EXTRACTED ENTRIES
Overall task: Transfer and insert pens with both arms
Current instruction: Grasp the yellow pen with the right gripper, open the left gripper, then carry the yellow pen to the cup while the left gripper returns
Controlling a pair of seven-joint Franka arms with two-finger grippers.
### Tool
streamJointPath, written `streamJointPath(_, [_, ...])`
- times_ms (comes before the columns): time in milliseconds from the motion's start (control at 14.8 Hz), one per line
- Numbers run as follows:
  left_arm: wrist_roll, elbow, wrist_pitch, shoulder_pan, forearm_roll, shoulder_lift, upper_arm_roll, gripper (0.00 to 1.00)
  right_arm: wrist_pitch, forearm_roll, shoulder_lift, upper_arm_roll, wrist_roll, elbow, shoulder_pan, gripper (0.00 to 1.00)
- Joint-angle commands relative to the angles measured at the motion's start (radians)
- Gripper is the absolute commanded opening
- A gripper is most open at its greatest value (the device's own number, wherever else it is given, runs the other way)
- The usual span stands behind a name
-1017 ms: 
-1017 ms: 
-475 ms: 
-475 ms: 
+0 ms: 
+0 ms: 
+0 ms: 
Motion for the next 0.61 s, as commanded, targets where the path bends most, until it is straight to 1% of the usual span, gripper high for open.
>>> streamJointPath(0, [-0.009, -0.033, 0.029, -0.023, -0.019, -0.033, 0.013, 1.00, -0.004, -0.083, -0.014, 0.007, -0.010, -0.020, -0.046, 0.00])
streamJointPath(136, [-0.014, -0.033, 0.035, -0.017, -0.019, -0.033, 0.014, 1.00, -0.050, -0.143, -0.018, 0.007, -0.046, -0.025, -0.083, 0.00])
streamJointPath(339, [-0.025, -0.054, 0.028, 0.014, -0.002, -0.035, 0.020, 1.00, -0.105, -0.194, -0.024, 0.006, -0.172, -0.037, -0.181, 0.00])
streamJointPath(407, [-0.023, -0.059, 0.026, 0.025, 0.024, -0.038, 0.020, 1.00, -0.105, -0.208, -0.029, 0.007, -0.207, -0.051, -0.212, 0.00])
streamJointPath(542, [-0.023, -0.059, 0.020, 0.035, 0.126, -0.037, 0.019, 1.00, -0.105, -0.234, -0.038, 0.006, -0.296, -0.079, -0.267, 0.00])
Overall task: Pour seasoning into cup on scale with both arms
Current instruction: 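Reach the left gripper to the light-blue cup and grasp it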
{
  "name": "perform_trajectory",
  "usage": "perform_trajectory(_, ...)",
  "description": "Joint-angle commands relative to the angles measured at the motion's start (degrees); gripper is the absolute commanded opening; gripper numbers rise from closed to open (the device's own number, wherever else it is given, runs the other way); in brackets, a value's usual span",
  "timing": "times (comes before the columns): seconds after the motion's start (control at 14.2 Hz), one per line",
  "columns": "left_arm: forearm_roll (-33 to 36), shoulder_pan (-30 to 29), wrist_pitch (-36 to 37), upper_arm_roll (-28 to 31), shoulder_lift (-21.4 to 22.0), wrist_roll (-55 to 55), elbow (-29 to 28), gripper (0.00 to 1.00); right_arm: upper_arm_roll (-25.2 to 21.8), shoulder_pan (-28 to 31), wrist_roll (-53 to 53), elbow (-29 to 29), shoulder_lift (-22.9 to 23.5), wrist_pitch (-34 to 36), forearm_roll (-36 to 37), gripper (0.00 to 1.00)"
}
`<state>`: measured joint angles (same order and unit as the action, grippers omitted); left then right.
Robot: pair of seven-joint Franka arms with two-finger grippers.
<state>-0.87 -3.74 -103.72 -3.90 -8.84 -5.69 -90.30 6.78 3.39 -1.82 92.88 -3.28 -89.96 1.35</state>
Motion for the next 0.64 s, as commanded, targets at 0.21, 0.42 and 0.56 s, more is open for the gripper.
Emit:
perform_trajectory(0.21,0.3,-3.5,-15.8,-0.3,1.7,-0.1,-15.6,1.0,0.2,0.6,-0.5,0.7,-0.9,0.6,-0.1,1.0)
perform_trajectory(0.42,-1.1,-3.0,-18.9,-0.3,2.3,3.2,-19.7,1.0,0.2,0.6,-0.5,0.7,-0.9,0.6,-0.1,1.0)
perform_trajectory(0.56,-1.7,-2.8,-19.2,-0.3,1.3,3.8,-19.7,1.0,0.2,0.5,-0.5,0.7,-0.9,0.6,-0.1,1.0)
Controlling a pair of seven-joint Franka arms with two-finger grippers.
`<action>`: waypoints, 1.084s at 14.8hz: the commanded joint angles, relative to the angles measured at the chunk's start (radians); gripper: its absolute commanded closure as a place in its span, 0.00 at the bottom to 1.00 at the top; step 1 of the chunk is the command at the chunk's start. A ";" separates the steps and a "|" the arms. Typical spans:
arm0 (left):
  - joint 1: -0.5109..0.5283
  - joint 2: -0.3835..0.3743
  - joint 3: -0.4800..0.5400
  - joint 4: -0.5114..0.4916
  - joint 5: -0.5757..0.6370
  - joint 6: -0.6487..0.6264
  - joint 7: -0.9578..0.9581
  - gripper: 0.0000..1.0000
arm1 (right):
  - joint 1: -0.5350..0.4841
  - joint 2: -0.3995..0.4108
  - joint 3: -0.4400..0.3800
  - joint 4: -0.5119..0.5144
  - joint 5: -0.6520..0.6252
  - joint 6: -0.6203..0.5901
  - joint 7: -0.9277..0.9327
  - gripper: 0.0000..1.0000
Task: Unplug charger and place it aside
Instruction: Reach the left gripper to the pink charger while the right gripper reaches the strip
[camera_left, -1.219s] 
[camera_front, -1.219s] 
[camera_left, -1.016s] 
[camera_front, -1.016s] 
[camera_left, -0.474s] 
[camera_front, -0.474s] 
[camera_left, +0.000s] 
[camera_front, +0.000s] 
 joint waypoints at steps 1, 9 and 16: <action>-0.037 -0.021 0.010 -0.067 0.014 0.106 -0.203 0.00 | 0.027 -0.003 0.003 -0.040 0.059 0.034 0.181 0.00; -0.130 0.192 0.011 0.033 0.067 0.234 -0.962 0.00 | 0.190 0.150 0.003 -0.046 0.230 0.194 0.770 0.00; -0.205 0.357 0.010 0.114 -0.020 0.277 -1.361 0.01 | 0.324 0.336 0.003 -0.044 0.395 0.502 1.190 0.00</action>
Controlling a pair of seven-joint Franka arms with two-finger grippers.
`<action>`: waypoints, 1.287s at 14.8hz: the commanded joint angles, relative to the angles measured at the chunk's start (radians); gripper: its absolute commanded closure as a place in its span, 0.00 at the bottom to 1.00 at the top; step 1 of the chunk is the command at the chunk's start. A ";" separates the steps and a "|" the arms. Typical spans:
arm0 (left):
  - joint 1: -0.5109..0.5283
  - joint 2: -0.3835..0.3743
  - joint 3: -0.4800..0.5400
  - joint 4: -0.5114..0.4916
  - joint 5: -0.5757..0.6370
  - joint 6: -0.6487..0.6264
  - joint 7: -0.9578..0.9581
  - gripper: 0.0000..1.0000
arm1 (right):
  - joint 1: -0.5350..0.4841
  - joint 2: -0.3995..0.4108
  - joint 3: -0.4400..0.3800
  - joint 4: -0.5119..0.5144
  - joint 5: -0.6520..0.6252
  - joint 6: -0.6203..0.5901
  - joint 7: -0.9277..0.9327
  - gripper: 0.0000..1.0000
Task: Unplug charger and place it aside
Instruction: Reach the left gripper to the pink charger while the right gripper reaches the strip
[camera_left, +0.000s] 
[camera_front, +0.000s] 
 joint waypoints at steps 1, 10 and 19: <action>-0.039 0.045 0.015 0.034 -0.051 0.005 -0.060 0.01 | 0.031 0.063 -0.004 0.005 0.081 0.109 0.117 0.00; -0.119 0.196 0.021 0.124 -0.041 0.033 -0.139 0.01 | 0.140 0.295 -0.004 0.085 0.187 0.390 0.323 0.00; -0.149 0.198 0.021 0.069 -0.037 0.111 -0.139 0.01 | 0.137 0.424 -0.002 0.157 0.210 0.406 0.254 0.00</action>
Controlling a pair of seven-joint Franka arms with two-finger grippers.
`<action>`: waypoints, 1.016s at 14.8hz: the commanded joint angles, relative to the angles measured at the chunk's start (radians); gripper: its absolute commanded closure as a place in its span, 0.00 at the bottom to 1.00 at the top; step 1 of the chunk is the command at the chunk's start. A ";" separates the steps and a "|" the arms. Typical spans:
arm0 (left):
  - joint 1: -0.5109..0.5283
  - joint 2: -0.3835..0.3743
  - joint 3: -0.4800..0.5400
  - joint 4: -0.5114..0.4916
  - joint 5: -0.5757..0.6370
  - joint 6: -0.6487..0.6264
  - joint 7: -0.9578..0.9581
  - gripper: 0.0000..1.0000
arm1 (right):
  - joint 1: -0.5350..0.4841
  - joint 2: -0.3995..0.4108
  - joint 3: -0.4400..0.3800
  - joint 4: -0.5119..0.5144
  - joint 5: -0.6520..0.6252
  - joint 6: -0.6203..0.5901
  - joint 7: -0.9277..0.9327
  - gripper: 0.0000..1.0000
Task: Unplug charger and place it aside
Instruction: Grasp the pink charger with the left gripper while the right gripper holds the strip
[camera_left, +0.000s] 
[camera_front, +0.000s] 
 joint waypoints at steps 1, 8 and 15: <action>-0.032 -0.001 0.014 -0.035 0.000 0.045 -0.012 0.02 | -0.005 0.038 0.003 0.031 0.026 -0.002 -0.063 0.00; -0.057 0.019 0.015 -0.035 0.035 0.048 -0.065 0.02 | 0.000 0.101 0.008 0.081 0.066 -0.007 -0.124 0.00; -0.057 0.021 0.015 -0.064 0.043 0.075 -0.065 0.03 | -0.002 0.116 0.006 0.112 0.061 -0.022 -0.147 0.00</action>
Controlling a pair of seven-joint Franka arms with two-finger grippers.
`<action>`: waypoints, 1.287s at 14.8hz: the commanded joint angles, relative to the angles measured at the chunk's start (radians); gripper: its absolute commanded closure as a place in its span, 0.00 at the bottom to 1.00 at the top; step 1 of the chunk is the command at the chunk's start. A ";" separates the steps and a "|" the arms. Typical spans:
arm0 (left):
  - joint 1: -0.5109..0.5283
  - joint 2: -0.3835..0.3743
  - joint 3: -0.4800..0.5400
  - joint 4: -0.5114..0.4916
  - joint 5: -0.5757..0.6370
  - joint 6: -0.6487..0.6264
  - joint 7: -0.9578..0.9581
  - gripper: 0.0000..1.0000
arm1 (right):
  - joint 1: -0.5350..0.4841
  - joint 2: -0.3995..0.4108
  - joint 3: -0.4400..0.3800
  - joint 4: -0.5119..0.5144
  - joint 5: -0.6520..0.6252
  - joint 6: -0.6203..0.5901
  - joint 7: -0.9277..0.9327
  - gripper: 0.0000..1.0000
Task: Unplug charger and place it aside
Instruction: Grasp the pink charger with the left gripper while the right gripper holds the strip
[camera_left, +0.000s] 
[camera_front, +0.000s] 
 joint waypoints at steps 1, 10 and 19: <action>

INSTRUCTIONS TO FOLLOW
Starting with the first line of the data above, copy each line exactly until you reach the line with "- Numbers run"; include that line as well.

RESPONSE FOR THIS EXERCISE
Overall task: Transfer and insert pens with both arms
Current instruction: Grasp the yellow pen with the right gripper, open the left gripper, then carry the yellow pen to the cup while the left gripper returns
Controlling a pair of seven-joint Franka arms with two-finger grippers.
### Tool
streamJointPath, written `streamJointPath(_, [_, ...])`
- times_ms (comes before the columns): time in milliseconds from the motion's start (control at 14.8 Hz), one per line
- Numbers run as follows:

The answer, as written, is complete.